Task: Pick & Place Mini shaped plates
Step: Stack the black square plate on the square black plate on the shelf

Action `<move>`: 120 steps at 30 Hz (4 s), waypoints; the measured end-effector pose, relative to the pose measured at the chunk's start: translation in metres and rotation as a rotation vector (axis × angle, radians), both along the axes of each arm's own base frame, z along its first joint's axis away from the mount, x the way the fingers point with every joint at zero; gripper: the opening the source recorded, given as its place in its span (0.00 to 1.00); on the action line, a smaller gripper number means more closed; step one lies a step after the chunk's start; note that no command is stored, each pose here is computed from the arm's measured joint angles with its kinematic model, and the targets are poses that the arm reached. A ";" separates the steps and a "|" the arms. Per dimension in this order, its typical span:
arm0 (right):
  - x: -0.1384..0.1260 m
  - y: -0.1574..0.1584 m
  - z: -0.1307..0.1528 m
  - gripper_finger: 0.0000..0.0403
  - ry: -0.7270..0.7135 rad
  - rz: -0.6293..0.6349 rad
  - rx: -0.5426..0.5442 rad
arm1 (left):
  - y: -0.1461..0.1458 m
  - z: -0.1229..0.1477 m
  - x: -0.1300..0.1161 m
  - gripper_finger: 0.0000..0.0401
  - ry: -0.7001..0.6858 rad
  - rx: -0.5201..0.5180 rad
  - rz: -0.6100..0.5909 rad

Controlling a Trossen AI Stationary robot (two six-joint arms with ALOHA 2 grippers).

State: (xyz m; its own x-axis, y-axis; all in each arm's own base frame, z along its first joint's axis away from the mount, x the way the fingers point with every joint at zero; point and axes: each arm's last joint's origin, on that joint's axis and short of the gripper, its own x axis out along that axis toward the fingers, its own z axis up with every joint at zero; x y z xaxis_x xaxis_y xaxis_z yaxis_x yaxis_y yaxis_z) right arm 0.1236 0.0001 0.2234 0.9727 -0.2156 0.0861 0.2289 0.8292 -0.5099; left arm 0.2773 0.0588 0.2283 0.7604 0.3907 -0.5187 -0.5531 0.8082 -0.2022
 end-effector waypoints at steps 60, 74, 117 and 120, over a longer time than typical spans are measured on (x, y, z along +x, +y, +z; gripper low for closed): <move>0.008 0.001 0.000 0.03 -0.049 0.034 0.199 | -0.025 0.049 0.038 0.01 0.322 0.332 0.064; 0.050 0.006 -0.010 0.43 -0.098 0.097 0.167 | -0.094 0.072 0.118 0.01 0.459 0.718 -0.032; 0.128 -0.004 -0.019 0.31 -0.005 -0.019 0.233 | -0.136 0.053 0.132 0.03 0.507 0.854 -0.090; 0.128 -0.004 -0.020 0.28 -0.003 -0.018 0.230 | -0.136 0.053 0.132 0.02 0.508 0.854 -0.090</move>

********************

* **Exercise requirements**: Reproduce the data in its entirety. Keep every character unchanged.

* **Written response**:
Task: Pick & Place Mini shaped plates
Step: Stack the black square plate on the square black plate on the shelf

Action `<move>`: 120 steps at 30 Hz (4 s), waypoints; the measured end-effector pose, relative to the pose measured at the chunk's start: translation in metres and rotation as a rotation vector (axis × angle, radians), both along the axes of each arm's own base frame, z along its first joint's axis away from the mount, x the way the fingers point with every joint at zero; gripper: the opening the source recorded, given as its place in its span (0.00 to 1.00); on the action line, a smaller gripper number means more closed; step one lies a step after the chunk's start; note that no command is stored, each pose here is computed from the arm's measured joint angles with its kinematic model, and the targets are poses that the arm reached. A ";" separates the steps and a "|" the arms. Per dimension in this order, its typical span:
arm0 (right):
  - x: -0.1384..0.1260 m
  - y: -0.1574..0.1584 m
  - z: -0.1307..0.1528 m
  - gripper_finger: 0.0000..0.0403
  - ry: -0.7270..0.7135 rad
  - rz: -0.6293..0.6349 rad
  - rx: -0.5426..0.5442 rad
arm1 (left):
  - y: -0.1461..0.1458 m
  - z: -0.1229..0.1477 m
  - x: -0.1300..0.1161 m
  - gripper_finger: 0.0000..0.0401
  - ry: -0.7001..0.6858 rad
  - rx: -0.5201..0.5180 rad
  - rz: -0.6100..0.5909 rad

Controlling a Trossen AI Stationary robot (two six-joint arms with ALOHA 2 grippers).

State: (xyz m; its own x-axis, y-axis; all in each arm's own base frame, z along its first joint's axis away from the mount, x the way the fingers point with every joint at zero; point and axes: each arm's last joint's origin, on that joint's axis and short of the gripper, its own x axis out along that axis toward the fingers, its own z axis up with every joint at zero; x y z xaxis_x xaxis_y xaxis_z yaxis_x yaxis_y yaxis_z) right arm 0.1236 0.0001 0.2234 0.9727 -0.2156 0.0861 0.2289 0.8292 -0.5099; left arm 0.2773 0.0588 0.2283 0.7604 0.3907 -0.5187 -0.5531 0.8082 -0.2022
 end-effector waypoints at steps 60, 74, 117 and 120, over a longer time than typical spans are measured on (x, y, z along +x, +y, +z; gripper low for closed): <move>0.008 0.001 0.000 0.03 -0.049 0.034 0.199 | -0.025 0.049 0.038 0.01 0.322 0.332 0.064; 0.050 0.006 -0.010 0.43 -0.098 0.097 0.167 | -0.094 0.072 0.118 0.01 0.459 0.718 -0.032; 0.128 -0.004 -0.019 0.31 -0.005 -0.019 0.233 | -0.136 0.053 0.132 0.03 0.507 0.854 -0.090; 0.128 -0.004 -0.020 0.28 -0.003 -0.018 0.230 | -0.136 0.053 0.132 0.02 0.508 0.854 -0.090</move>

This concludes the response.